[PROBLEM STATEMENT] Return the stretch from the line with "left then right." through the line with "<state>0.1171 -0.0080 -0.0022" in the data below, character for character, skipping all pictures.
::::::::
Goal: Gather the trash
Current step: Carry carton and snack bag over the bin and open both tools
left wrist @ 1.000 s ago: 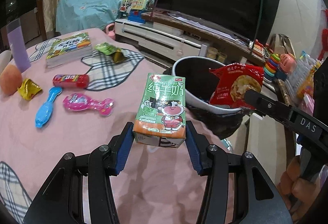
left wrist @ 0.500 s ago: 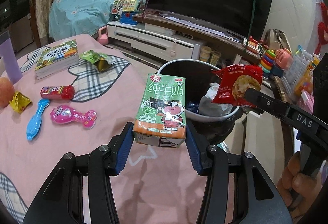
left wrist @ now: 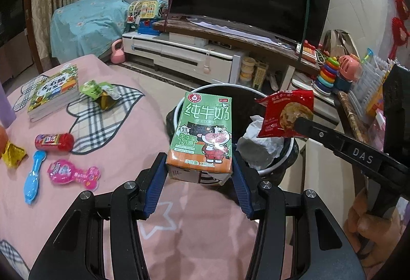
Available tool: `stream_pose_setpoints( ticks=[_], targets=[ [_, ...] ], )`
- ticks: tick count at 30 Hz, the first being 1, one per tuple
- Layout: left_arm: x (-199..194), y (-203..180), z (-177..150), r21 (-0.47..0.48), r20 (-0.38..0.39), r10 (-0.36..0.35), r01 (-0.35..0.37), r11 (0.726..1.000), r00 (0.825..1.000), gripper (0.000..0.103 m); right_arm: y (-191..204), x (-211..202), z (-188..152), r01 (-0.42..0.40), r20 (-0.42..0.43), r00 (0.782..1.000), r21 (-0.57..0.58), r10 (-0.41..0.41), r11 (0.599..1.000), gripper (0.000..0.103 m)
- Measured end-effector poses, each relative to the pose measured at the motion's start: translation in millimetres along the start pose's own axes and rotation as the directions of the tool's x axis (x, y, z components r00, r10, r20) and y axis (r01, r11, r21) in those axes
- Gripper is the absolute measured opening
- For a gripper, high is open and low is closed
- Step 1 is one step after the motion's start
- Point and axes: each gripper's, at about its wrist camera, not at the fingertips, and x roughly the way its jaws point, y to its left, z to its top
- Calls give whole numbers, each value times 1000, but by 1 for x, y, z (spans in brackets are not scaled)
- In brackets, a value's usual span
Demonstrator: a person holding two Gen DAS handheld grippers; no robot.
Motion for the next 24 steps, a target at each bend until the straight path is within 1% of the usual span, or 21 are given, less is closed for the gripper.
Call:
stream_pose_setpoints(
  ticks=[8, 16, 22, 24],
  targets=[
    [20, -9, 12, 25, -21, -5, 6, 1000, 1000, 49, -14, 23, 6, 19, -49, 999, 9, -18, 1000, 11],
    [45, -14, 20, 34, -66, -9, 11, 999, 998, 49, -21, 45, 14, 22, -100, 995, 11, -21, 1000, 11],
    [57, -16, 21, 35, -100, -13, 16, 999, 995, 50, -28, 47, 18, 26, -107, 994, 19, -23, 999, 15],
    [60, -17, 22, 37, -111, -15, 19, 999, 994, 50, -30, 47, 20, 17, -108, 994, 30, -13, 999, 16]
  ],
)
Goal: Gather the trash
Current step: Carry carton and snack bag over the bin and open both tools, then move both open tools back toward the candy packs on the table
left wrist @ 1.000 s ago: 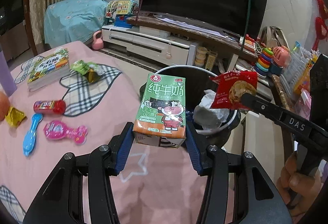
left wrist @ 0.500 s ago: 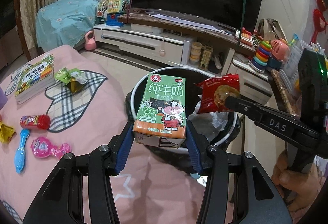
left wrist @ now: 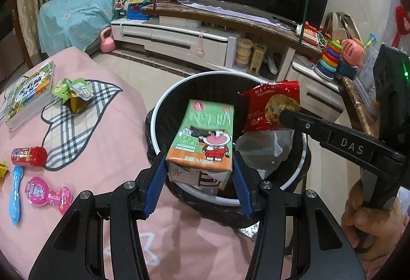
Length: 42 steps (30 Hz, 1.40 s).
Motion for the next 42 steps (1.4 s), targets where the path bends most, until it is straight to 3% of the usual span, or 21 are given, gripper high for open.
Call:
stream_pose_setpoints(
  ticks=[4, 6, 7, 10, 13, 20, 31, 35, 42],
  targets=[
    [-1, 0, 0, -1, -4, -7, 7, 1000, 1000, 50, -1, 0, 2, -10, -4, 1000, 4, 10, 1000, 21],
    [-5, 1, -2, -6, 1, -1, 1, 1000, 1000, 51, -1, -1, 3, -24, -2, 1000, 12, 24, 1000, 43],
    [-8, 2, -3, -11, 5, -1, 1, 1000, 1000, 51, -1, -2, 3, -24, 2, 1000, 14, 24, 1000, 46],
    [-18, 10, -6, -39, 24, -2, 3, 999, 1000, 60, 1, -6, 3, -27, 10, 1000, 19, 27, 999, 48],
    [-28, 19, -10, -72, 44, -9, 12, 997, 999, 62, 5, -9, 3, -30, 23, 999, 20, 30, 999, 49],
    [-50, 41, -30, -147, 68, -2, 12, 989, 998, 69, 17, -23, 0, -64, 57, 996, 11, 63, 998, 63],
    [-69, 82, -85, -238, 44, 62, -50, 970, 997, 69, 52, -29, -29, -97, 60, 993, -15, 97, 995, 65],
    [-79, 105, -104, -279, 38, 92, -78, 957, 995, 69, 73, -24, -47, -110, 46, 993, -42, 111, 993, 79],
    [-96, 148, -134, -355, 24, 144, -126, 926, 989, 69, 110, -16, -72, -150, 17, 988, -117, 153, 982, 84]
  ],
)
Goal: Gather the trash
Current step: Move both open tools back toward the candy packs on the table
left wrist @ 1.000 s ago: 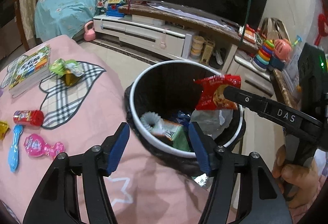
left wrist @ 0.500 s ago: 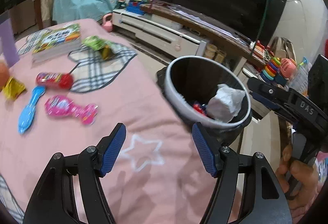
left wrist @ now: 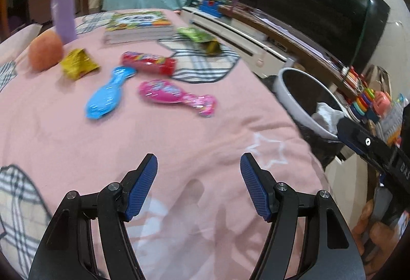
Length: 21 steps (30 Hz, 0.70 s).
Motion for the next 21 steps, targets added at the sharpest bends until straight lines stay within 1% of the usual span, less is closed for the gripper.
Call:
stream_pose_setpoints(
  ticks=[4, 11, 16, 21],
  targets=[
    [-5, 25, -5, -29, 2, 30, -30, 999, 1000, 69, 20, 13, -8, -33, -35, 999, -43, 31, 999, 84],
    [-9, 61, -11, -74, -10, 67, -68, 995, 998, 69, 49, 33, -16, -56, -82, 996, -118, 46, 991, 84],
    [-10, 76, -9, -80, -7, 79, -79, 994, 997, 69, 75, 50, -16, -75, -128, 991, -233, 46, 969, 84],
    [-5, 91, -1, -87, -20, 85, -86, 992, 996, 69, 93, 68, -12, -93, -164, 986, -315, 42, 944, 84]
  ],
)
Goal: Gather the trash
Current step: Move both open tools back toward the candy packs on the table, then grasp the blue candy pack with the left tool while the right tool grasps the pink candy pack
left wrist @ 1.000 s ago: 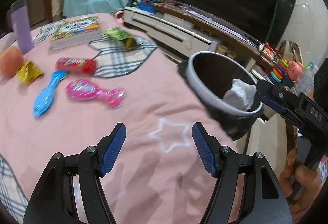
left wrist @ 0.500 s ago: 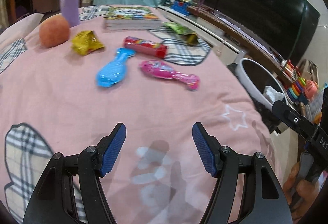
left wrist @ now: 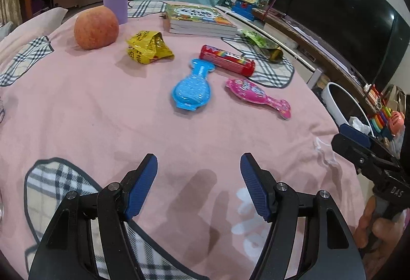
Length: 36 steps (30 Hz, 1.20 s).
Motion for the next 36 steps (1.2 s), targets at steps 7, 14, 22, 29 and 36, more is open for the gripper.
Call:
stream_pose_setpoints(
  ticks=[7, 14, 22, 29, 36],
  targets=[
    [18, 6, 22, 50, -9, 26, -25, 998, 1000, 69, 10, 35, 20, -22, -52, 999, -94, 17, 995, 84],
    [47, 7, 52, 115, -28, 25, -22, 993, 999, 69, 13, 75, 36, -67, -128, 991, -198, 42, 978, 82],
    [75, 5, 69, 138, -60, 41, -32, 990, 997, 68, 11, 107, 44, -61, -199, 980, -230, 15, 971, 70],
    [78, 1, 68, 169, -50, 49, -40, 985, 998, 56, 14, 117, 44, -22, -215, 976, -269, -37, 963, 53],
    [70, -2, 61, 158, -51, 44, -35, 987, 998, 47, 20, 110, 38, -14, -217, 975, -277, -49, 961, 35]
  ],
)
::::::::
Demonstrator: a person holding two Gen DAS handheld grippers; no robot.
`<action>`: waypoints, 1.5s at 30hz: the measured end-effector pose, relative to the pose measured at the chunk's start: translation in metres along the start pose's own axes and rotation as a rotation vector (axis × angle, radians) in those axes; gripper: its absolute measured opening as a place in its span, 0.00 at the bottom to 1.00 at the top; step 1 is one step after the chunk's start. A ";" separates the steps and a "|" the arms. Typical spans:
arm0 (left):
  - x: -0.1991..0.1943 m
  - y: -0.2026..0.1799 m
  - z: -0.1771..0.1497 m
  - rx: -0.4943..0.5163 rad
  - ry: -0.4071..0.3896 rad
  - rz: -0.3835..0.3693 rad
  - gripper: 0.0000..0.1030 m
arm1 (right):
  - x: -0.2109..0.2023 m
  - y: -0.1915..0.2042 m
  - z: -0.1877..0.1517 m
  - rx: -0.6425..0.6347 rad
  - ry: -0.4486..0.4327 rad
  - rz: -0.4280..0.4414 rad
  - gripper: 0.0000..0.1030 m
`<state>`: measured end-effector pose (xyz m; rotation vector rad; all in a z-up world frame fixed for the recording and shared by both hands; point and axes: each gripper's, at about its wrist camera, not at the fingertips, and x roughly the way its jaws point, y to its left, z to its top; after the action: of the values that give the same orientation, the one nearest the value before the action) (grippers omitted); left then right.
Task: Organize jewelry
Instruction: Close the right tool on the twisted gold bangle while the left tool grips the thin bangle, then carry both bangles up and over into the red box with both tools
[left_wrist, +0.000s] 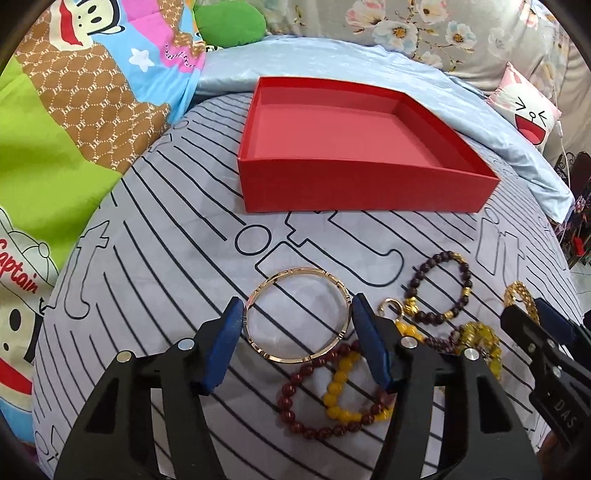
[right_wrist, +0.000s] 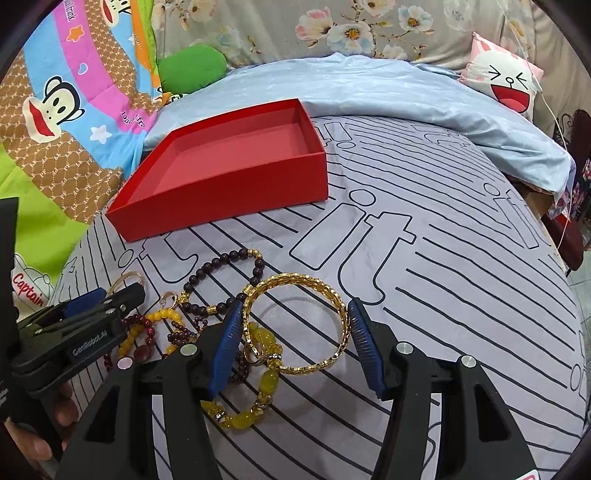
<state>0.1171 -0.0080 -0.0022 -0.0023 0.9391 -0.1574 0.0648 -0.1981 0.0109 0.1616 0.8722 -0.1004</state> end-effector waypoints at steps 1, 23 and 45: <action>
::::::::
[ANSWER SPACE]
`<state>`: measured end-effector pose (xyz m; rotation vector rad; all in a z-up world frame fixed for the recording and shared by both hands; point and axes: each gripper's, at about its wrist camera, not at the fingertips, and x roughly the way its jaws point, y to its left, z to its top; after the action: of the values that give the same orientation, the one nearest the value before the action) (grippers omitted); left then right.
Task: Organize jewelry
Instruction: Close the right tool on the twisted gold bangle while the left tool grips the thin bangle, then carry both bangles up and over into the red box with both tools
[left_wrist, +0.000s] 
[right_wrist, +0.000s] 
<state>0.1171 -0.0080 -0.0022 -0.0023 0.9391 -0.1574 0.0648 -0.1981 0.0109 0.1616 0.8722 -0.1004</state> end-effector waypoints at steps 1, 23 and 45: <action>

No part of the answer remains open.